Tudingan itu ramai dan beredar di sosial media disampaikan Yulia Sinagaa lewat akun Facebook-nya. Ada beberapa foto dan narasi terkait pelayanan rumah sakit yang disebutnya tidak maksimal hingga dia harus kehilangan kakak ipar dan keponakannya yang baru lahir.

"Karena kelalaian dan sepele petugas medis, nyawa pun hilang," tulis Yulia.

Mertua pasien yang meninggal, Rindu br Aritonang (55), juga menceritakan hal yang sama saat ditemui di rumahnya. Dia mengaku menyaksikan pelayanan RS yang bertele-tele sehingga menantunya meninggal setelah melahirkan.

"Jadi mulanya itu hari Sabtu, tanggal 15 Mei, menantuku mau melahirkan. Pertama dibawa pertama ke puskesmas, lalu dianjurkan ke rumah sakit. Kami sampai di rumah sakit itu sekitar jam 9 malam," kata Rindu.

Dia mengatakan menantunya tak langsung ditangani karena belum ada dokter. Dia menyebut hanya ada beberapa perawat yang memeriksa.

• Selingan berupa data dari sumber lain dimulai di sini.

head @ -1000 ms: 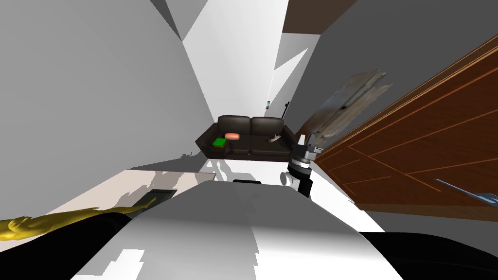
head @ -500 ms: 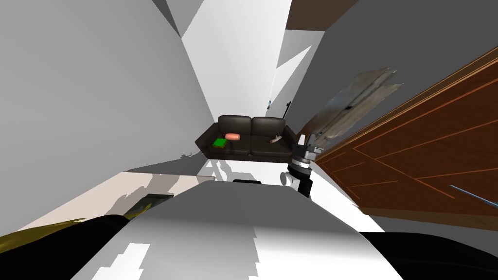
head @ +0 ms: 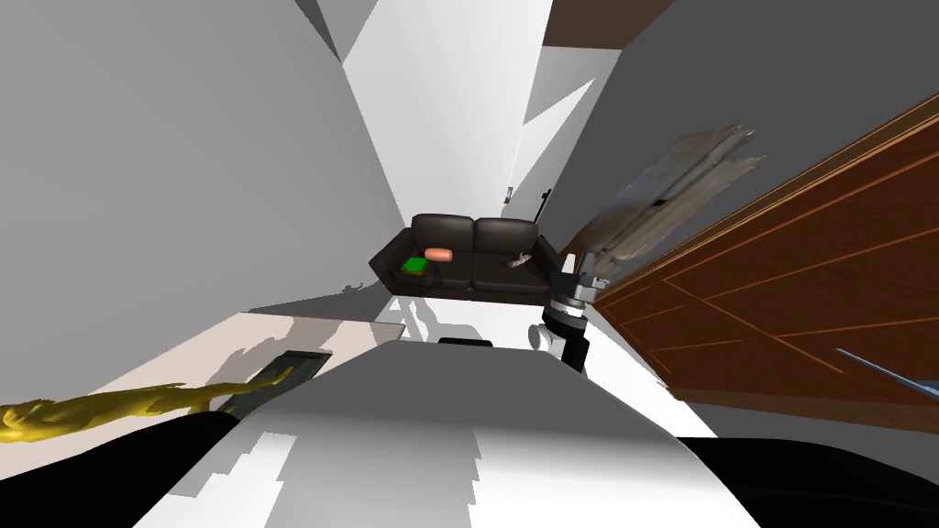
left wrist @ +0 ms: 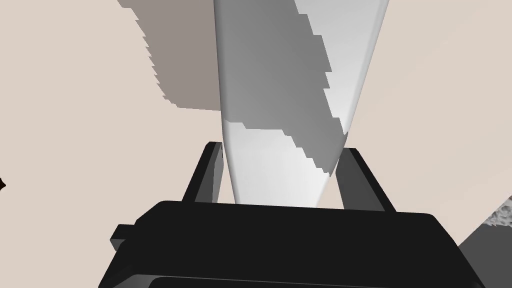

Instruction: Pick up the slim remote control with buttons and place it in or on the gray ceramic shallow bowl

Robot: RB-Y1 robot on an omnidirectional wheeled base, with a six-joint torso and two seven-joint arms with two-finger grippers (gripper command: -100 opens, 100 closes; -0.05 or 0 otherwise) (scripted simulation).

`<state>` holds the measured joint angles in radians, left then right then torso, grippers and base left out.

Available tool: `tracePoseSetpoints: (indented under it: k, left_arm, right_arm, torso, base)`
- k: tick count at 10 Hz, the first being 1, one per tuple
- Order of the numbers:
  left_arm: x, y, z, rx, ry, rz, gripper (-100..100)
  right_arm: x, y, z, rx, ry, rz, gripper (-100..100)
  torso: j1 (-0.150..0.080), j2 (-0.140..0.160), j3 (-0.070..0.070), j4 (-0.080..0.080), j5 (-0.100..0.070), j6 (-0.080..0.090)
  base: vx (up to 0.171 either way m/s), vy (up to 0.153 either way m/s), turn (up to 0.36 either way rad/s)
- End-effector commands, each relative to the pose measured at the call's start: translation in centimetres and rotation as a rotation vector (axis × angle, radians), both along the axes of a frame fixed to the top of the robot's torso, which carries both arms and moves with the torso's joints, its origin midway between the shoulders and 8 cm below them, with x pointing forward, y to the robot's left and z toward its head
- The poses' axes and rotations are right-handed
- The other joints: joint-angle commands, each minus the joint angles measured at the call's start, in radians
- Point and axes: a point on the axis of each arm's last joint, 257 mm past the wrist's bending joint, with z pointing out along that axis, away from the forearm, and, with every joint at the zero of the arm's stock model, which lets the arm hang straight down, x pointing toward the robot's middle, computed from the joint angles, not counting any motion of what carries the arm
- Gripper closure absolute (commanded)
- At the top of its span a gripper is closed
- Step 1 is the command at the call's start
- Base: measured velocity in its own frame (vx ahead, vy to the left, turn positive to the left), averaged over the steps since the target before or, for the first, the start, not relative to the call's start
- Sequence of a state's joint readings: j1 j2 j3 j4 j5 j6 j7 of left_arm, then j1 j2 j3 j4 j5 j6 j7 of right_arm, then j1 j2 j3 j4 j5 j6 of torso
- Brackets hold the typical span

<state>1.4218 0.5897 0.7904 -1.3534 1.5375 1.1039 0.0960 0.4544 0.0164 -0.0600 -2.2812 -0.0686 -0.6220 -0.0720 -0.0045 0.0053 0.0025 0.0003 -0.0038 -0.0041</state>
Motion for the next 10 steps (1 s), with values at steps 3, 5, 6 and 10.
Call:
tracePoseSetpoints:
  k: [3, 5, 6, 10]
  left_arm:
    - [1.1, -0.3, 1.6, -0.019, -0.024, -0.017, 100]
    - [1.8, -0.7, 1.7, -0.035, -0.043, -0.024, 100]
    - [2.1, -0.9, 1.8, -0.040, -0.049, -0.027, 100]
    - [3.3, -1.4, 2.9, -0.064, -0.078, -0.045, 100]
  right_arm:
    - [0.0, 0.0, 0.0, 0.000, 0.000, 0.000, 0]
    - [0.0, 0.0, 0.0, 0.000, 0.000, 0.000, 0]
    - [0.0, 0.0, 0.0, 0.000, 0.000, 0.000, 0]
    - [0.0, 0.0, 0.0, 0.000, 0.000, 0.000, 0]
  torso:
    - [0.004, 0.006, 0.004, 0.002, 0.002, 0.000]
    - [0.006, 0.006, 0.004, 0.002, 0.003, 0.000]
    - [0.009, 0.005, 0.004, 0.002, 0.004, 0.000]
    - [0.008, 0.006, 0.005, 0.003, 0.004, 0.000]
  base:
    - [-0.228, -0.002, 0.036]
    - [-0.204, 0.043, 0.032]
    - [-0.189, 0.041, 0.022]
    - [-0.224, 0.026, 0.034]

Padahal, katanya, menantunya sudah merasakan sakit.

"Malam itu di rumah sakit, perawat di sana bilang masih bisa melahirkan normal ini, jadi kami tunggu juga sambil menunggu dokter datang," kata dia.

Bayi tersebut meninggal tak lama setelah persalinan. Ibunya meninggal keesokan harinya.

Pihak RS Tepis Tuduhan Keluarga

Penanggung jawab RS Bunda Mulia Kisaran, Binsar P Sitanggang, menjelaskan pihaknya telah melakukan pelayanan sesuai standar. Dia menyebut pasien datang dalam kondisi normal dan tidak ada indikasi operasi.

"Pasien datang dalam kondisi fisiologis normal, tidak ada indikasi operasi," ucapnya.

Dia juga menuding keluarga menyuruh pasien merangkak sejauh 5 meter selama 2 jam. Hal itu, katanya, menyebabkan gangguan pada rahim.

"Ada intervensi keluarga untuk menyuruh pasien jongkok dan merangkak merangkak sejauh 5 meter itu selama 2 jam. Sehingga lepas plasenta di dalam rahim hingga dilakukan operasi," kata Binsar.